Na całe szczęście ta radosna i znana w grach niespójność nie psuje tego, co wbrew pozorom jest w tej grze najważniejsze i zarazem najlepsze - klimatu. Beznadziejne wręcz położenie Lary po katastrofie frachtowca zostało ukazane niezwykle sugestywnie, a każdy jej upadek oraz odniesiona rana sprawiają, że zwyczajnie odczuwamy ten fizyczny (i mentalny) ból razem z nią. A twórcy naprawdę postanowili pani archeolog nie oszczędzać, możecie wierzyć mi na słowo.
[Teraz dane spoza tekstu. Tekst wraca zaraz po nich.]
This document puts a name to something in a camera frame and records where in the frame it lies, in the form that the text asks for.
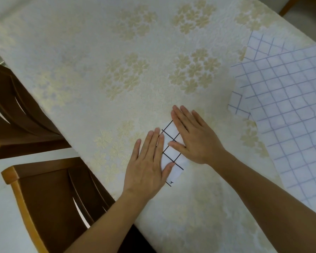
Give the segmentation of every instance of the person's left arm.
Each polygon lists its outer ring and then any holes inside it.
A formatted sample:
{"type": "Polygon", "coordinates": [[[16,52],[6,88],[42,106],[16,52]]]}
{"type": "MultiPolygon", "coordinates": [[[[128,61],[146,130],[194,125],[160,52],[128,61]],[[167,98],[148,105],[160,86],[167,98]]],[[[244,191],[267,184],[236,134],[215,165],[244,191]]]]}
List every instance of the person's left arm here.
{"type": "Polygon", "coordinates": [[[132,224],[163,187],[174,165],[169,163],[161,172],[164,134],[159,132],[156,128],[147,134],[140,153],[141,140],[137,140],[126,169],[122,195],[65,253],[118,251],[132,224]]]}

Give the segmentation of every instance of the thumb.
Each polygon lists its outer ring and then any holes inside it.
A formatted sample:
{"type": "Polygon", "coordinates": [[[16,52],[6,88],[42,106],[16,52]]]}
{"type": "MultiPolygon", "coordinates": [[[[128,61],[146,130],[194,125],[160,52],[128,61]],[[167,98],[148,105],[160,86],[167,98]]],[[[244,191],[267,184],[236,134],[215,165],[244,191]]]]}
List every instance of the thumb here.
{"type": "Polygon", "coordinates": [[[180,144],[178,142],[175,142],[175,141],[169,142],[168,145],[170,147],[172,147],[173,149],[177,150],[182,155],[185,155],[186,147],[184,145],[182,145],[182,144],[180,144]]]}
{"type": "Polygon", "coordinates": [[[164,168],[164,170],[161,173],[161,180],[163,183],[166,182],[166,179],[169,177],[171,170],[173,168],[173,166],[175,165],[175,163],[169,163],[166,165],[166,167],[164,168]]]}

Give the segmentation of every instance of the wooden chair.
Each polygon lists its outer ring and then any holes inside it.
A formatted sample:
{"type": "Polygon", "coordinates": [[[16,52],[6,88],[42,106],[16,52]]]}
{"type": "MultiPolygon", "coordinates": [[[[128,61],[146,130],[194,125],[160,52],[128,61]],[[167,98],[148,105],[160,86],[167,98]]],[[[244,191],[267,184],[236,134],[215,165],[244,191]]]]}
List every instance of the wooden chair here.
{"type": "Polygon", "coordinates": [[[71,147],[12,71],[0,65],[0,159],[71,147]]]}
{"type": "MultiPolygon", "coordinates": [[[[114,199],[79,158],[11,166],[2,172],[12,186],[26,229],[39,253],[64,252],[114,199]]],[[[155,251],[132,226],[119,252],[155,251]]]]}

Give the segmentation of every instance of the person's left hand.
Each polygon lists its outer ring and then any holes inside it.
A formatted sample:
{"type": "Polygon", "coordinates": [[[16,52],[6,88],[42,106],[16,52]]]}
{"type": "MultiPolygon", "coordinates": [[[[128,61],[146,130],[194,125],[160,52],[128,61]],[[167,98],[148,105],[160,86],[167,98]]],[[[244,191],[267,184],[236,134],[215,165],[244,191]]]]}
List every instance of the person's left hand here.
{"type": "Polygon", "coordinates": [[[141,140],[137,140],[125,173],[124,192],[134,193],[144,201],[151,200],[163,187],[174,163],[161,171],[160,162],[164,147],[164,134],[160,129],[149,131],[139,154],[141,140]]]}

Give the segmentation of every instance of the person's right hand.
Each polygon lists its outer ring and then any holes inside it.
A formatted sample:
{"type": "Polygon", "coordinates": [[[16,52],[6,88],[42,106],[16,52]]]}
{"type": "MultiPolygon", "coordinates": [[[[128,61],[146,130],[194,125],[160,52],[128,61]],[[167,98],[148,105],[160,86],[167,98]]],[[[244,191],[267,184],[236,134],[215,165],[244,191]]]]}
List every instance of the person's right hand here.
{"type": "Polygon", "coordinates": [[[225,151],[217,135],[196,111],[190,113],[185,106],[179,109],[174,105],[171,117],[185,146],[174,141],[168,145],[186,158],[195,163],[212,165],[225,151]]]}
Przyczyna bólu fizycznego jest oczywista, lecz szczególnie ważne jest to, co dzieje się z psychiką Lary podczas jej pierwszej, wyjątkowo koszmarnej przygody. Pierwsze zetknięcia ze zwierzęceniem i fanatyzmem kryjącym się w ludzkiej naturze na każdym kroku każe protagonistce weryfikować wpojone ideały wyniesione z dobrego domu. My natomiast, za sprawą wyśmienitej reżyserii, przeżywamy to razem z nią i desperacko staramy się dostosować. Szczęśliwie, pomimo okazjonalnych sekwencji a la Rambo, obserwacja przemiany młodej pani archeolog wcale na tym nie traci.

Grafika

Nie sposób przejść obojętnie obok oprawy wizualnej nowego Tomb Raidera. Mówiąc krótko, wygląda on po prostu pięknie, zarówno od strony technologicznej, jak i artystycznej. Wystarczy spojrzeć chociażby na zrzuty ekranu dołączone do niniejszej recenzji. Nieprzyjazna wyspa Yamatai, którą przyjdzie nam eksplorować podczas naszej wędrówki jest piękna w swej surowości, a powstałe na jej terenie starożytne zabudowania oraz fortyfikacje rozbitków robią niesamowite wrażenie za sprawą swojej złożoności. Otoczenie w Tomb Raider nie jest jedynie obowiązkowym elementem tła, a przepięknym popisem kierownictwa artystycznego, nad którym niejednokrotnie przyjdzie nam zawiesić oko. Natomiast doskonała animacja samego modelu Lary oraz tego, jak wyraża ona swoje emocje jest wisienką na tym przepysznym wizualnym torcie. Szkoda tylko że tych znakomicie wykonanych elementów nie dopełnia odpowiednio muzyka. Ścieżka dźwiękowa do najnowszej części Tomb Raider nie wyróżnia się na tle całości, a jedynie przyzwoicie spełnia swoją rolę.

Podsumowanie

To gra, której po prostu nie można przegapić i która pokazuje, że wciąż jest na rynku miejsce dla dobrze znanych już marek. Wszystko zależy od wykonania. Trapi mnie tylko jedna kwestia - twórcy gry, decydując się na reset marki, pokazali młodą Larę od zupełnie innej, bardziej ludzkiej strony. Czy w części drugiej powróci już bardziej ikoniczna bohaterka czy jednak twórcy będą starali się utrwalić jej nowy wizerunek? Bez względu na to, jaką decyzję podejmą, jestem przekonany, że po raz kolejny zrobią to doskonale.